— WORK ITEM —
Pick out the lines below that include the string "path".

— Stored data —
________________________________________

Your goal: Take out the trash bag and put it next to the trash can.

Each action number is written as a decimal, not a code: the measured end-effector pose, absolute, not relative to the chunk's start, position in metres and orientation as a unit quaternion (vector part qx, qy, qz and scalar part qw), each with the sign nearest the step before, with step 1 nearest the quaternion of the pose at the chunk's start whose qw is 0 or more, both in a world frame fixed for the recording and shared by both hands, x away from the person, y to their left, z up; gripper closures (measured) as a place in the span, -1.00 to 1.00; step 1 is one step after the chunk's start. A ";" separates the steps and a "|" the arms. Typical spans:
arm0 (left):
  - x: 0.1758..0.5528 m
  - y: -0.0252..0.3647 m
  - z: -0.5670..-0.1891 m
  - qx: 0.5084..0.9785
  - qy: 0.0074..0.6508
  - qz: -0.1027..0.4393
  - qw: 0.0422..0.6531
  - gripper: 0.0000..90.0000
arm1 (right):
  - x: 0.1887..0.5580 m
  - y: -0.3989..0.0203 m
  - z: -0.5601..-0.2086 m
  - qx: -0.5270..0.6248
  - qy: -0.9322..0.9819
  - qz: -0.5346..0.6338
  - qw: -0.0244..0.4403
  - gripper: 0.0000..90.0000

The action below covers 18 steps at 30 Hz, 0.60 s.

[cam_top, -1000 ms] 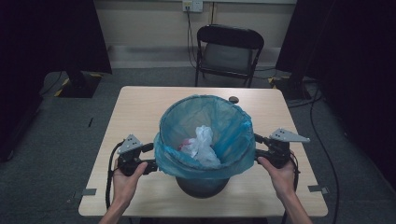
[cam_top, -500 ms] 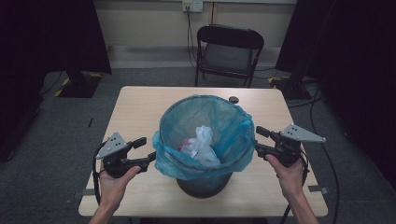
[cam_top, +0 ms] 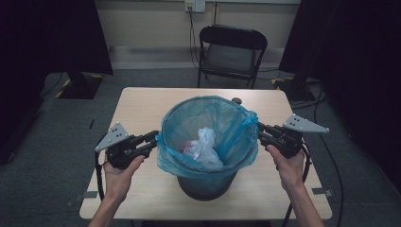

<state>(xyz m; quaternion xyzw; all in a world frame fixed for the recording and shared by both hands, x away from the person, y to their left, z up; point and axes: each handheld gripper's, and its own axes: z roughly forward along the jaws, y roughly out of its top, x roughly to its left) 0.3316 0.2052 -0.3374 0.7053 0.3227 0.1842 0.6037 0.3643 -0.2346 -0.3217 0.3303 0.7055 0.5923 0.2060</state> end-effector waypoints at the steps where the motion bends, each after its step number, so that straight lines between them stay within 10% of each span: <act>1: 0.331 0.205 -0.336 0.705 0.321 0.186 0.605 0.68 | 0.364 -0.234 -0.320 0.327 0.706 0.594 0.206 0.84; 18: 0.333 0.204 -0.307 0.686 0.305 0.185 0.634 0.97 | 0.370 -0.238 -0.295 0.321 0.680 0.629 0.198 1.00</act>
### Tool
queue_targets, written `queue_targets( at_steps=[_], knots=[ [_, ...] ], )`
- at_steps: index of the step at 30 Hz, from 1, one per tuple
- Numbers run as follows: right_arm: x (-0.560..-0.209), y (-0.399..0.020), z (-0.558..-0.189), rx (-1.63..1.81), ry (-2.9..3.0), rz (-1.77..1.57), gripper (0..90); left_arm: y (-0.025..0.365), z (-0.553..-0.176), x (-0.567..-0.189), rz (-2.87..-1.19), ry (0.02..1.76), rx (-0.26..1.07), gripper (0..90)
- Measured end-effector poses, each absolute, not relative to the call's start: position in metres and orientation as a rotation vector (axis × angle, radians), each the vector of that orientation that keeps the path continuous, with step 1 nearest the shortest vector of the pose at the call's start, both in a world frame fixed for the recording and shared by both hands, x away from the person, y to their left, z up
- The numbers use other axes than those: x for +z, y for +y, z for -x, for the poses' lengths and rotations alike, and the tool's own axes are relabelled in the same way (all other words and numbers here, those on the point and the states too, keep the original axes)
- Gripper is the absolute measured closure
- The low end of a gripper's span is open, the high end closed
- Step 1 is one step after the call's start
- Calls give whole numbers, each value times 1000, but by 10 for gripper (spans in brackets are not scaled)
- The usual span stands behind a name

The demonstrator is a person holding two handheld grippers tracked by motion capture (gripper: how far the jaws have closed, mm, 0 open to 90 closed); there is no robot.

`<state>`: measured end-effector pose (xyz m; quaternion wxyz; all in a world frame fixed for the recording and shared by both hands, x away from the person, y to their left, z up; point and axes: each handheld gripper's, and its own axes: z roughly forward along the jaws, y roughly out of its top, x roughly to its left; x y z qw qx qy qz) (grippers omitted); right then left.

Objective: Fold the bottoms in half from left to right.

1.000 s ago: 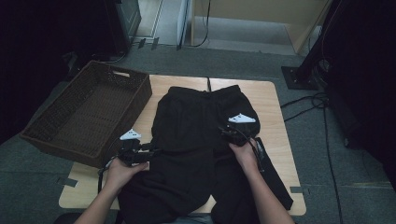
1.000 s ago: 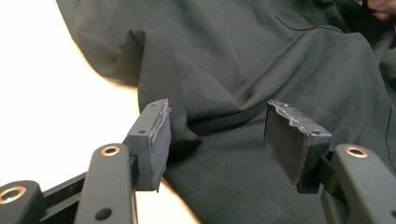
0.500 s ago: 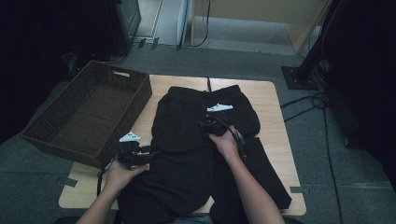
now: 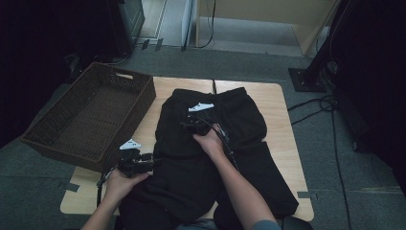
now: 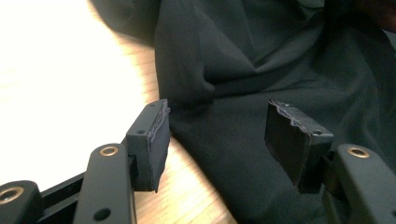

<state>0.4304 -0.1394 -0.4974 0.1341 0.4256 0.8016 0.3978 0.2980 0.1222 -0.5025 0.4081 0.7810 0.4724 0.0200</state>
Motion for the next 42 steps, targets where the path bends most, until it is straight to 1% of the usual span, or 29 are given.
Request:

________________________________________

— SOLUTION TO THIS PROBLEM —
- Measured end-effector poses, each absolute, not relative to the call's start: position in metres and orientation as a rotation vector (axis × angle, radians), each the vector of that orientation that keeps the path continuous, with step 1 nearest the shortest vector of the pose at the call's start, both in a world frame fixed for the recording and shared by both hands, x away from the person, y to their left, z up
Motion for the next 42 steps, targets where the path bends most, until it is straight to 1% of the usual span, or 29 are given.

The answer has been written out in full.